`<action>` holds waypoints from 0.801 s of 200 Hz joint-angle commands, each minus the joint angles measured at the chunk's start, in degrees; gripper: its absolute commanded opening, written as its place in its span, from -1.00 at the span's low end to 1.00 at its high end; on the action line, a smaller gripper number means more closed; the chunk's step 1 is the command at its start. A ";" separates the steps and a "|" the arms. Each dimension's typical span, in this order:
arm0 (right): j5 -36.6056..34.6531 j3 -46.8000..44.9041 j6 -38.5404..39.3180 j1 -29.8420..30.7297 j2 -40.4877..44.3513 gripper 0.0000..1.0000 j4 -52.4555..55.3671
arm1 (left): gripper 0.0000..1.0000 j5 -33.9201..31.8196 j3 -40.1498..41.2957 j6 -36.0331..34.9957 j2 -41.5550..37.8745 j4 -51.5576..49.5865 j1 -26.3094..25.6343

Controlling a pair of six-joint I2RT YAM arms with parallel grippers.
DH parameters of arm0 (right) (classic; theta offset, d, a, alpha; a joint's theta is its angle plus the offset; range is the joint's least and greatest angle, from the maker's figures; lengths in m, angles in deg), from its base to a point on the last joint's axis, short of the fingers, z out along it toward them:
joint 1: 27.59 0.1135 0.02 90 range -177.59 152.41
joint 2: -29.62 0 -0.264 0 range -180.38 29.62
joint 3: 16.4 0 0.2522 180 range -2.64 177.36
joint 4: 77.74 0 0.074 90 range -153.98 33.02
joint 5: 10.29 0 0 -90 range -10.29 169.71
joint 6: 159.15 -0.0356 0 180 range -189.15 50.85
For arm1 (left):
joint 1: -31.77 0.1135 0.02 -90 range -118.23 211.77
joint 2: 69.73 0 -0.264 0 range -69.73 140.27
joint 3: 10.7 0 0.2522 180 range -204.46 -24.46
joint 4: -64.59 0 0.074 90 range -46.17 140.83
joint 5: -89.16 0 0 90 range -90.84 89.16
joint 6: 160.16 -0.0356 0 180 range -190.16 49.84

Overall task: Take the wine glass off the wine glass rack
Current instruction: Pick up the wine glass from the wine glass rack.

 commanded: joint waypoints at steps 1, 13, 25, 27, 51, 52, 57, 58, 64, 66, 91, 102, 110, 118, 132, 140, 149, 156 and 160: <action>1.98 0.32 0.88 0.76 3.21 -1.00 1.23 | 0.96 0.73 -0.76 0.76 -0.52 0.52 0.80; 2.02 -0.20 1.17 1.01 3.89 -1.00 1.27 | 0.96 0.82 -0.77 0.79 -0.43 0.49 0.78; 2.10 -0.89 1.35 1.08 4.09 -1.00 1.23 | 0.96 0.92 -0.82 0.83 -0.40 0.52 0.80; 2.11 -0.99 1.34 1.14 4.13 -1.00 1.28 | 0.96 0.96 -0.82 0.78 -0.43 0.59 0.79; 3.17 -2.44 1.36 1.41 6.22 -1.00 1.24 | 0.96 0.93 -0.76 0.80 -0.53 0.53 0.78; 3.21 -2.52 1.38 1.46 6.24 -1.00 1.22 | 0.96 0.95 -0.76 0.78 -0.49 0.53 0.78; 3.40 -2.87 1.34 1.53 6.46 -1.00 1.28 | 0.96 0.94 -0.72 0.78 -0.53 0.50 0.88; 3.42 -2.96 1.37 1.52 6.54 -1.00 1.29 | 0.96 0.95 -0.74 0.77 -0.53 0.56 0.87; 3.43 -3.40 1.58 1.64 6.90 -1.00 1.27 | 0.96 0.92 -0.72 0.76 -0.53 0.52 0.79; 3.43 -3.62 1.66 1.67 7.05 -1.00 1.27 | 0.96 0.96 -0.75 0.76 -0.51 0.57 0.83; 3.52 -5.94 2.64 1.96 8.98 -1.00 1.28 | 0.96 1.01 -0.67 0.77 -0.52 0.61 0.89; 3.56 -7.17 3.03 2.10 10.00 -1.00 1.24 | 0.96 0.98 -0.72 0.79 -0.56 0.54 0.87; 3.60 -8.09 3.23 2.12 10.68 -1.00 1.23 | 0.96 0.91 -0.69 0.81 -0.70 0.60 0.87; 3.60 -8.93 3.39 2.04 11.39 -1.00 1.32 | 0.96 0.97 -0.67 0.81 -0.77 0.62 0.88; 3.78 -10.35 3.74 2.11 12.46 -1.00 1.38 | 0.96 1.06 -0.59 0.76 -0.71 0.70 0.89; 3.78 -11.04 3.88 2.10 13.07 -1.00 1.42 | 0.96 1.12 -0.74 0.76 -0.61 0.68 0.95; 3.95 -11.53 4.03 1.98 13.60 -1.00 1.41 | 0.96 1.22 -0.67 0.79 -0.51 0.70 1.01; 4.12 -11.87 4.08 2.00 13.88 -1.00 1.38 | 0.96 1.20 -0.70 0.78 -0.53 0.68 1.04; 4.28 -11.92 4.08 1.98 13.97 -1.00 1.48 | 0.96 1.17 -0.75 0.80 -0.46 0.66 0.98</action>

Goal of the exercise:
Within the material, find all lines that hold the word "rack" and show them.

Your solution:
Overall task: Take the wine glass off the wine glass rack
Current instruction: Pick up the wine glass from the wine glass rack.

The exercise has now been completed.